Indicate only the number of lines in the listing below in which the word "document" appears.

### DATA IN THIS EXERCISE
- - -
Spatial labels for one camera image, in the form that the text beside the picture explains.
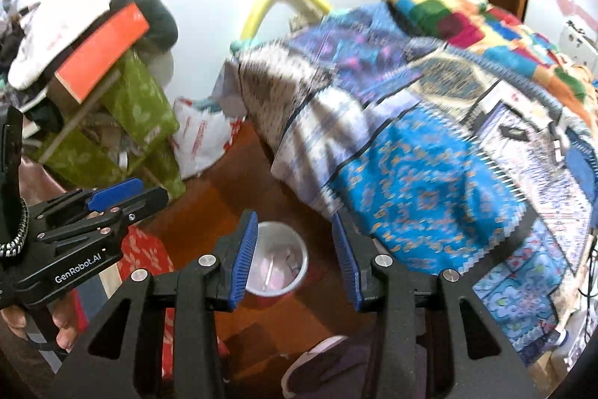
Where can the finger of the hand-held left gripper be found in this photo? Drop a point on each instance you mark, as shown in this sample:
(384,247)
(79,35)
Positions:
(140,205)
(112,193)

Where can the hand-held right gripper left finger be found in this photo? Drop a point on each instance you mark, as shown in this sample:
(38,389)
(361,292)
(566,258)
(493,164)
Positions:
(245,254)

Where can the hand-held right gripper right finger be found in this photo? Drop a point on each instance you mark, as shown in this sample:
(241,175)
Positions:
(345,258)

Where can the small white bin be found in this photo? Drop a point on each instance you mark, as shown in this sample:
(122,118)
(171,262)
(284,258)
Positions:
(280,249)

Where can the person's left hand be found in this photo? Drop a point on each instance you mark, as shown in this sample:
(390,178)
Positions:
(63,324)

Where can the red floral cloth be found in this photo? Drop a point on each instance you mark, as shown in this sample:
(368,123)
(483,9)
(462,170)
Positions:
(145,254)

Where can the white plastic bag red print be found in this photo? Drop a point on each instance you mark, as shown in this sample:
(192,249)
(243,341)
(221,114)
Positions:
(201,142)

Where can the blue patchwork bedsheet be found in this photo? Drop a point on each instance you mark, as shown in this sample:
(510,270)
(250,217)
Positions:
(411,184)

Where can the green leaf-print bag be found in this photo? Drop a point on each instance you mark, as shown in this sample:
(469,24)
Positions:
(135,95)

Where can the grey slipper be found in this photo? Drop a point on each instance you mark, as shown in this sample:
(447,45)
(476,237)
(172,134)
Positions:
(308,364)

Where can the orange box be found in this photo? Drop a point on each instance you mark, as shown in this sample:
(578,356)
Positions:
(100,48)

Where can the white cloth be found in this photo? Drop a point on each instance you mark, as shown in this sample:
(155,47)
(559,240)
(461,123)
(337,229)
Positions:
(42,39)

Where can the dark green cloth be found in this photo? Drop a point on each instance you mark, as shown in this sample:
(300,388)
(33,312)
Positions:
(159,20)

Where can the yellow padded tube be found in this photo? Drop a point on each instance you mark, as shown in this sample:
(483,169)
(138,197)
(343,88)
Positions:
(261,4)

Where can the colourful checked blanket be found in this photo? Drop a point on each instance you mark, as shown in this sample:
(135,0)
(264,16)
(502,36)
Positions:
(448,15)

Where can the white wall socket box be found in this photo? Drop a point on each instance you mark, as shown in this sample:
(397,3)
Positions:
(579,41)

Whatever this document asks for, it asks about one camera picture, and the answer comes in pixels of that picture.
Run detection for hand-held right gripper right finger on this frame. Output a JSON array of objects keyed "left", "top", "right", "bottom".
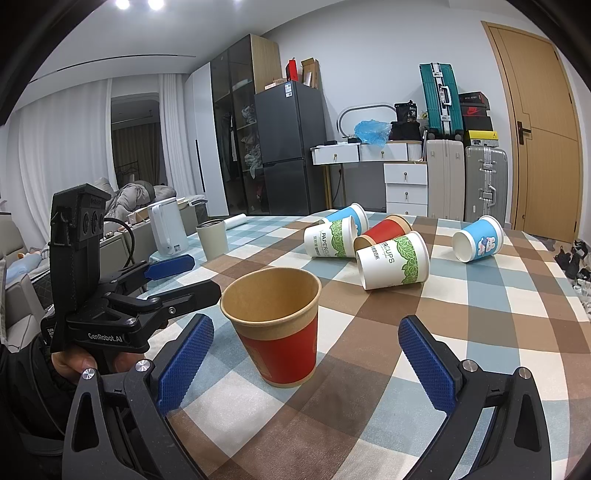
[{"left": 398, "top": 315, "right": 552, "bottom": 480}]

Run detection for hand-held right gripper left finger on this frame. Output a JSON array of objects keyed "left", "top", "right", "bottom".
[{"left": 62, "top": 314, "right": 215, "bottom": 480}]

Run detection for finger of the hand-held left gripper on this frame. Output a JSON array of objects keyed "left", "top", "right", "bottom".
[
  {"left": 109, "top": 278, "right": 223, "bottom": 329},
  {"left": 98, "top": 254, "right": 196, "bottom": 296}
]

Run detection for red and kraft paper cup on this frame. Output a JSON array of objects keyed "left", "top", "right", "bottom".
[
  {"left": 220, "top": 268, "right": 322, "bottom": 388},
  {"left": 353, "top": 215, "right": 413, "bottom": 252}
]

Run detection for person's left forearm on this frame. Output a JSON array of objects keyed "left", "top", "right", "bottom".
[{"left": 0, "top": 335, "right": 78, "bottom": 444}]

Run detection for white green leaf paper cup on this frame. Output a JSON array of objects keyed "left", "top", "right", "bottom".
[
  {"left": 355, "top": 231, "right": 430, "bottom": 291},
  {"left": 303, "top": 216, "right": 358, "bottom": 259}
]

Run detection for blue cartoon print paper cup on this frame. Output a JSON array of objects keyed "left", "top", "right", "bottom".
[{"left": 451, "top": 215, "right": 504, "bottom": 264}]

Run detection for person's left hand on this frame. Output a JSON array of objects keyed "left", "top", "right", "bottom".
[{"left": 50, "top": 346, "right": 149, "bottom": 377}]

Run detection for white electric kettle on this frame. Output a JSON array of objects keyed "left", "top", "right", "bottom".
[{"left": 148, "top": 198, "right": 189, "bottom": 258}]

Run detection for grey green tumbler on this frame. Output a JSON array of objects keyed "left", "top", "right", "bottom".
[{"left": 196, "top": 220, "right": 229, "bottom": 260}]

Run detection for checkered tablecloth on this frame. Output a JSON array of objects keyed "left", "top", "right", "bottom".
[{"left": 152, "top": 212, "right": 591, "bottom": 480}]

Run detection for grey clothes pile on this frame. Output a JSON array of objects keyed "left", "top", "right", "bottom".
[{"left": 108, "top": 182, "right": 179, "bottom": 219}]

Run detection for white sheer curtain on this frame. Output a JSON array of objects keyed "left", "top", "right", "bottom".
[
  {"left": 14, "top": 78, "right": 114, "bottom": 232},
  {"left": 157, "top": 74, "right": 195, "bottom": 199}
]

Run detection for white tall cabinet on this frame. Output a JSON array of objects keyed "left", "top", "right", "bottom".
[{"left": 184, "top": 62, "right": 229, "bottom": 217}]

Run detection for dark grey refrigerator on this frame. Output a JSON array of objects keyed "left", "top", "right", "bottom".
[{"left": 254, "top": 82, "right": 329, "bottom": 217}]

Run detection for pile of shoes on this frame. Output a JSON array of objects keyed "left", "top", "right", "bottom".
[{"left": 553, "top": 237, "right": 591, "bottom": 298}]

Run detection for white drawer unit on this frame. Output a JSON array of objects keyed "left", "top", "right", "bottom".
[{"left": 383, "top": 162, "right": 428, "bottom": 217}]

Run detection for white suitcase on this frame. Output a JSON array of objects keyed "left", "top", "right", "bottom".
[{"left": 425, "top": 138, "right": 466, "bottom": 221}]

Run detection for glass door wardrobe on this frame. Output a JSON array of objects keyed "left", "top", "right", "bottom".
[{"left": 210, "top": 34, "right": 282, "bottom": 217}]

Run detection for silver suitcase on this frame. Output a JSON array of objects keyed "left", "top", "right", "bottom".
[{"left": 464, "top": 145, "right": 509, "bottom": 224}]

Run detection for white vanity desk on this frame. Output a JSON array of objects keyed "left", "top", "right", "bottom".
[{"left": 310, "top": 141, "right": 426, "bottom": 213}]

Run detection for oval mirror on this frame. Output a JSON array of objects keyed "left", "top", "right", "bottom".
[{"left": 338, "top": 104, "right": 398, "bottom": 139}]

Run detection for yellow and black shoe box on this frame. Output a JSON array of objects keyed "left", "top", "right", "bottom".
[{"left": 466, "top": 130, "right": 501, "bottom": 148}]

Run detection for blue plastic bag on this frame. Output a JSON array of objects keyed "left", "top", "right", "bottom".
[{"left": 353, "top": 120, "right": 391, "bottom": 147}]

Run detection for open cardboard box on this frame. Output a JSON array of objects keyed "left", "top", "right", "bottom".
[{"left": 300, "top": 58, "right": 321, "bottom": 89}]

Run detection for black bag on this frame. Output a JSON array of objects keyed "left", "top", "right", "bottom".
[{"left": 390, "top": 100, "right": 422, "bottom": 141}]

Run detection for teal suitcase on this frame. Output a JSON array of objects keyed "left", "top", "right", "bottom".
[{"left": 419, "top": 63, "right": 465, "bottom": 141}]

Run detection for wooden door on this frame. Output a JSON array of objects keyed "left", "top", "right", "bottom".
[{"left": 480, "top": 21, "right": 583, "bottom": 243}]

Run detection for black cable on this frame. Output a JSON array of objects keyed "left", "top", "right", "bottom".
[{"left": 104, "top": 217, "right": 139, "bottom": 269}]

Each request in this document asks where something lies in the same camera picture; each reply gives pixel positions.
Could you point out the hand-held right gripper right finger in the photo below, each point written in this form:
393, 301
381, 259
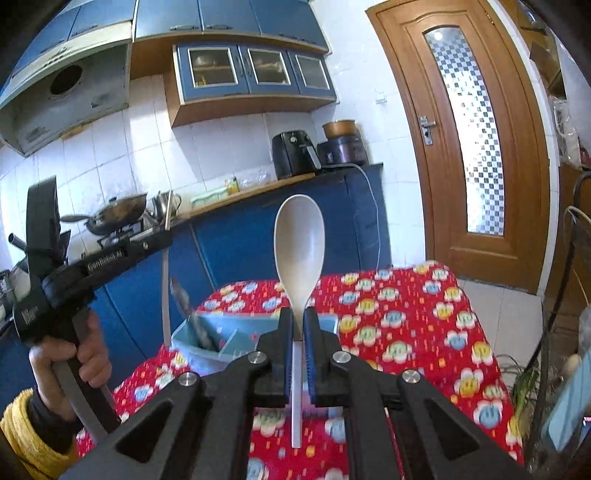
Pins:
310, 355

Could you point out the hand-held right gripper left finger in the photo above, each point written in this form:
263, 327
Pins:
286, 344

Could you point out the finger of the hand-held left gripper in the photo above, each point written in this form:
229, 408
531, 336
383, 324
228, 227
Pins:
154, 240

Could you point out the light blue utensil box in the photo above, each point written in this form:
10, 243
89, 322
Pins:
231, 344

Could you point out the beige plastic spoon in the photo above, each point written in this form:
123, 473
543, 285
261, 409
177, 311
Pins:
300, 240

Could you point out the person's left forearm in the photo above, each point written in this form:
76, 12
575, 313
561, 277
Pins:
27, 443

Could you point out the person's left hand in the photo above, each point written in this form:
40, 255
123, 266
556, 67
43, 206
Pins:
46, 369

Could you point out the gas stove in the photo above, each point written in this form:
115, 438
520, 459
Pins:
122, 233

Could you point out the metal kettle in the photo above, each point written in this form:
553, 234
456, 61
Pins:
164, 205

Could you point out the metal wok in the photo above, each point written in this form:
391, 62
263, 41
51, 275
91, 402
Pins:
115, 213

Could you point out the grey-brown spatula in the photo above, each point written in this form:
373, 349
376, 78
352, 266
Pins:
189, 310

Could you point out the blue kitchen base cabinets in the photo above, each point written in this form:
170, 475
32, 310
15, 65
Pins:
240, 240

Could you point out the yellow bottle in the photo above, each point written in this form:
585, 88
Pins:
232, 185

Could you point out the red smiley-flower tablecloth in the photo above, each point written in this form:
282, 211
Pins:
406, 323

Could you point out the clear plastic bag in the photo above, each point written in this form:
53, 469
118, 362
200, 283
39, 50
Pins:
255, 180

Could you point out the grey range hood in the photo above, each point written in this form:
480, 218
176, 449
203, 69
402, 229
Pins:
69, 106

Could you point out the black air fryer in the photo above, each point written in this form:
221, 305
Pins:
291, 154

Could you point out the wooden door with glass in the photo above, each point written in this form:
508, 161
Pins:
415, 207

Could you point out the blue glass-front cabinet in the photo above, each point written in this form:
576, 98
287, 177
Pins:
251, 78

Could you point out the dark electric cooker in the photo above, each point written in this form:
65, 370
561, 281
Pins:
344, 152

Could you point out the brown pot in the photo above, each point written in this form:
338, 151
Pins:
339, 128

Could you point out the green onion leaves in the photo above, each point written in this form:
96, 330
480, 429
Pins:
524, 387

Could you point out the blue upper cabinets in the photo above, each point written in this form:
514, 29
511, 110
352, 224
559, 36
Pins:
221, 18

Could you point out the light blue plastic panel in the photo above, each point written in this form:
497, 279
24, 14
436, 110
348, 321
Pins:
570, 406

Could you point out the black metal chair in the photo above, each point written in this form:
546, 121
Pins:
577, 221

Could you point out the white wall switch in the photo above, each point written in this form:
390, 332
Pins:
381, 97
- - -
### WRITTEN SOLUTION
2